The blue eyes twinkled.

“They’ve merged the five New York Continental companies into two, and George Clinton came around and pestered
me to come up here and command the Mohawk levies. He said I was going to be my own man and would have a regiment to work with and a couple of companies of regulars now in garrison. With that and the militia—me and you—we’re supposed to make this frontier safe.” Willett sat down and stared humorously along his nose. “I thought, with that, by God, I could do a lot more than anyone has done so far and I said I’d come. I’ve been up the valley for two weeks. I’ve reckoned up the men.” He didn’t look humorous now, his flat cheeks hardened. “I found Stark had drawn off the two companies: now the British won’t buy Vermont, he’s scared they’ll come and take it for nothing. God damn him.”
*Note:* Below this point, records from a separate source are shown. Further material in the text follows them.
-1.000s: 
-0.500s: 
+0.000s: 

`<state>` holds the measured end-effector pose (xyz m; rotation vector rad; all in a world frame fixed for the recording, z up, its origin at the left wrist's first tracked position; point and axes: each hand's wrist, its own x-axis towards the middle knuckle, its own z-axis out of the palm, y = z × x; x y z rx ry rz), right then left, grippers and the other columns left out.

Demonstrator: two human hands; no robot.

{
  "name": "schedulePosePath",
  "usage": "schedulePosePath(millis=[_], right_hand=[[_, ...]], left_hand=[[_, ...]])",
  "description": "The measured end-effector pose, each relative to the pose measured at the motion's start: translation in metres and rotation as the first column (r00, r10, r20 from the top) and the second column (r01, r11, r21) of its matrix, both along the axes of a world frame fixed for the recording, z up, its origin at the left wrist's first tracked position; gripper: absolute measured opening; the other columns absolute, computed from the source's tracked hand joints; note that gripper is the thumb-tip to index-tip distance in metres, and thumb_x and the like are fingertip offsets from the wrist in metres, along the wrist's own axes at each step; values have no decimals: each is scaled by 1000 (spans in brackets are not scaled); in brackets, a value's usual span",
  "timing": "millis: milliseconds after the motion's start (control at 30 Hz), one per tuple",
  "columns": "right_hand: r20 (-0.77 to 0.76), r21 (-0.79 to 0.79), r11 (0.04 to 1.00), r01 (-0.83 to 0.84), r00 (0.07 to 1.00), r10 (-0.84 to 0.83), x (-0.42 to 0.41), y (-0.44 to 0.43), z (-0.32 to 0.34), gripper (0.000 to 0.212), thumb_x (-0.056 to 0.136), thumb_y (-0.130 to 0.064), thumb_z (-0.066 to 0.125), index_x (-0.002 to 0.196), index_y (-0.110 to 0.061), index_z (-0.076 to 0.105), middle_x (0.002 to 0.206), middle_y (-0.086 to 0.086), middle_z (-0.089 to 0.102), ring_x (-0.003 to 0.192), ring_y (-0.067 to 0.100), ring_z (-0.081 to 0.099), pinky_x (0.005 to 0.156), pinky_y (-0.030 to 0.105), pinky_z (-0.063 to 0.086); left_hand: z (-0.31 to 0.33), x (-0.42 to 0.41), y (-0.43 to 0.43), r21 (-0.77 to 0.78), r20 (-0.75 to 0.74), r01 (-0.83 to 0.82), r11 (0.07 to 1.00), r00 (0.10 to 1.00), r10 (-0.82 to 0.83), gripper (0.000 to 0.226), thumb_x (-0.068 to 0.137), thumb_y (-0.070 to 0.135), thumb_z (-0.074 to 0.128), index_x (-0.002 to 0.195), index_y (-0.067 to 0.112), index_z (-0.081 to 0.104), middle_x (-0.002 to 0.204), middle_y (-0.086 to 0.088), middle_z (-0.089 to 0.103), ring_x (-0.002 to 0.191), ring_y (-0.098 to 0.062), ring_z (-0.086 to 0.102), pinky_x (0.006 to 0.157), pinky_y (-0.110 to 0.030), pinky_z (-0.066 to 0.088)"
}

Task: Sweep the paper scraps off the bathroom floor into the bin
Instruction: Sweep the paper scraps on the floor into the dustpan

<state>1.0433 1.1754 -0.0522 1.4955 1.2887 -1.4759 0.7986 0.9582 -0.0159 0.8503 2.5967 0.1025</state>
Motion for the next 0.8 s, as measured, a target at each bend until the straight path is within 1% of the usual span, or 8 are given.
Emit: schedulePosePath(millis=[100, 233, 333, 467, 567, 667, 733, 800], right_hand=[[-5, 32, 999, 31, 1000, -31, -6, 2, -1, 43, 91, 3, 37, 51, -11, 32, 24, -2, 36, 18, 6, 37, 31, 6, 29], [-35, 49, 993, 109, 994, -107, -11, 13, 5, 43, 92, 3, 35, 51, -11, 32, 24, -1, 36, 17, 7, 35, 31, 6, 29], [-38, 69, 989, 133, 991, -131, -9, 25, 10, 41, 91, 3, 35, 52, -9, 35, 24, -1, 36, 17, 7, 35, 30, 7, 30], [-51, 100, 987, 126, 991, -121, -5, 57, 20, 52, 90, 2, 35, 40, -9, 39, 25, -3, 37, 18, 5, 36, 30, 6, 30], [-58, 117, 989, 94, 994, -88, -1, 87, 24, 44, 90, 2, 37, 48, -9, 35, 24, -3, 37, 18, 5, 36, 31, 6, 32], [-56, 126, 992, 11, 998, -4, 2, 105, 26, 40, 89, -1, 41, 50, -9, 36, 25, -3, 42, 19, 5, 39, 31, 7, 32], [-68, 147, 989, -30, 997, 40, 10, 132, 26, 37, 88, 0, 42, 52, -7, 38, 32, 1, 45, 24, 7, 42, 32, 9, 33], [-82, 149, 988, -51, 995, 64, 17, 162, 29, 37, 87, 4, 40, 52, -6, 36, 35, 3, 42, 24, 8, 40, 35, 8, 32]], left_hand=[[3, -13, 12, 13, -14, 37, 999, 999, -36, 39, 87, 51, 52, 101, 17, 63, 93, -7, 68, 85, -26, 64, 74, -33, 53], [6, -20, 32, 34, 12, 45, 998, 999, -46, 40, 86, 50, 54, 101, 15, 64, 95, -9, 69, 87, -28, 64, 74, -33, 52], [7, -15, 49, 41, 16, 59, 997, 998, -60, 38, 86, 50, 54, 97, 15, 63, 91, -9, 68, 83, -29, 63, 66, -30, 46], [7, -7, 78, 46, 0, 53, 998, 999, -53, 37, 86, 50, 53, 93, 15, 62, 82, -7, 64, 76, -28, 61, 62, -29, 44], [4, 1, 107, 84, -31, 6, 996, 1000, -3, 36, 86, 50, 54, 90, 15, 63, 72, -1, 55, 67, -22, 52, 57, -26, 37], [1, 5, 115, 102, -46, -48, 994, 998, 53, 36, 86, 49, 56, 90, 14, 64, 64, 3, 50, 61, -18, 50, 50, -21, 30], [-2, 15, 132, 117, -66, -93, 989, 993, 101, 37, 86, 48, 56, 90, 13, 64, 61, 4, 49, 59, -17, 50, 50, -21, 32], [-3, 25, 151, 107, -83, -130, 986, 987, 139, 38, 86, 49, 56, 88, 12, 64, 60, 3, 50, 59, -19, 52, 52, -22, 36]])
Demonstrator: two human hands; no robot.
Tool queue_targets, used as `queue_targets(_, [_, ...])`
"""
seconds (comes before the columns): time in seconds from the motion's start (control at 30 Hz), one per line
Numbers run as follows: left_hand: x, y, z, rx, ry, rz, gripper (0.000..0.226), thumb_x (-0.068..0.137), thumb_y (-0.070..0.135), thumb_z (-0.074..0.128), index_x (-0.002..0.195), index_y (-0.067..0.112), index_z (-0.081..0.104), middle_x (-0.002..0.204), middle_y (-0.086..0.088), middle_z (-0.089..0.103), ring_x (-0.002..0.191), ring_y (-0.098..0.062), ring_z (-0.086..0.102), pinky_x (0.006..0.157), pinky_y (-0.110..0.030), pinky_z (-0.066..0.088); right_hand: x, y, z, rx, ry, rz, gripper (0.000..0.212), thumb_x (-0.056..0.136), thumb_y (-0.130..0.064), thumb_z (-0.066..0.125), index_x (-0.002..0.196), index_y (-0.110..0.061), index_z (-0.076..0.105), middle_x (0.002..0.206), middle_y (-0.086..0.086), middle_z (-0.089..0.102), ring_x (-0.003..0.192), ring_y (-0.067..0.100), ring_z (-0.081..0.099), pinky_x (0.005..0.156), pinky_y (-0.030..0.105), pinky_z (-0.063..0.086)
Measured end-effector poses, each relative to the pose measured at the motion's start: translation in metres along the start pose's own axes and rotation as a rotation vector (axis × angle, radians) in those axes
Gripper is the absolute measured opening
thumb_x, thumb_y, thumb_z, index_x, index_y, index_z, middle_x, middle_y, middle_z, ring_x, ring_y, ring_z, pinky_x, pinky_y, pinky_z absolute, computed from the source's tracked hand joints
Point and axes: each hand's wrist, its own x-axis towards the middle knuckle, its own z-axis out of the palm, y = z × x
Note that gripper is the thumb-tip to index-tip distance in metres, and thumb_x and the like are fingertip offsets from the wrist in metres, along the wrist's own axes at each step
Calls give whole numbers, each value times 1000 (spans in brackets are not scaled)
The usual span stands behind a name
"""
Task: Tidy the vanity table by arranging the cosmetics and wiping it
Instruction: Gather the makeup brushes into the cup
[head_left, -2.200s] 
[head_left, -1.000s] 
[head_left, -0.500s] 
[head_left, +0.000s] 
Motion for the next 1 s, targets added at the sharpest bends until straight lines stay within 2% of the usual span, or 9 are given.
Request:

“God damn all Yankees,” Bellinger said fervently.

“God damn the whole shebang. I’ve got a sore tail. Man, I’ve been to every stockade and fort between Schenectady and this place like a God-damned census taker, checking the militia list Clinton gave me before I set out. That was the ’77 list, Bellinger. There were twenty-five hundred enrolled men. Do you know how many of you there’s left?”

“I know that we’ve lost nearly half of our men in this district,” Bellinger said grimly.

Willett nodded his big head.

“There were twenty-five hundred in 1777. Now the total, including yours, is less than eight hundred.” He stared at Bellinger and Gil. “That’s why I said it was this man’s business as much as ours. God, it’s a mess. Besides the militia I’ve got one hundred and thirty levies, in good shape. But I’m responsible for Catskill and Ballston as well as this valley. And I’m sending most of them to those two places and the middle fort in Schoharie. I’ll leave Moody and his twenty men in Herkimer. For the rest of the valley I’d rather depend on the militia.” Suddenly he grinned widely, showing his large yellow teeth. “Clinton’s landed me on you, and, by the Lord, I’m not going to run off
now. There’s nobody outside the forts, and I can get hold of men fast. We’ll do the job, one way or the other. Have you got a pipe around anywhere?”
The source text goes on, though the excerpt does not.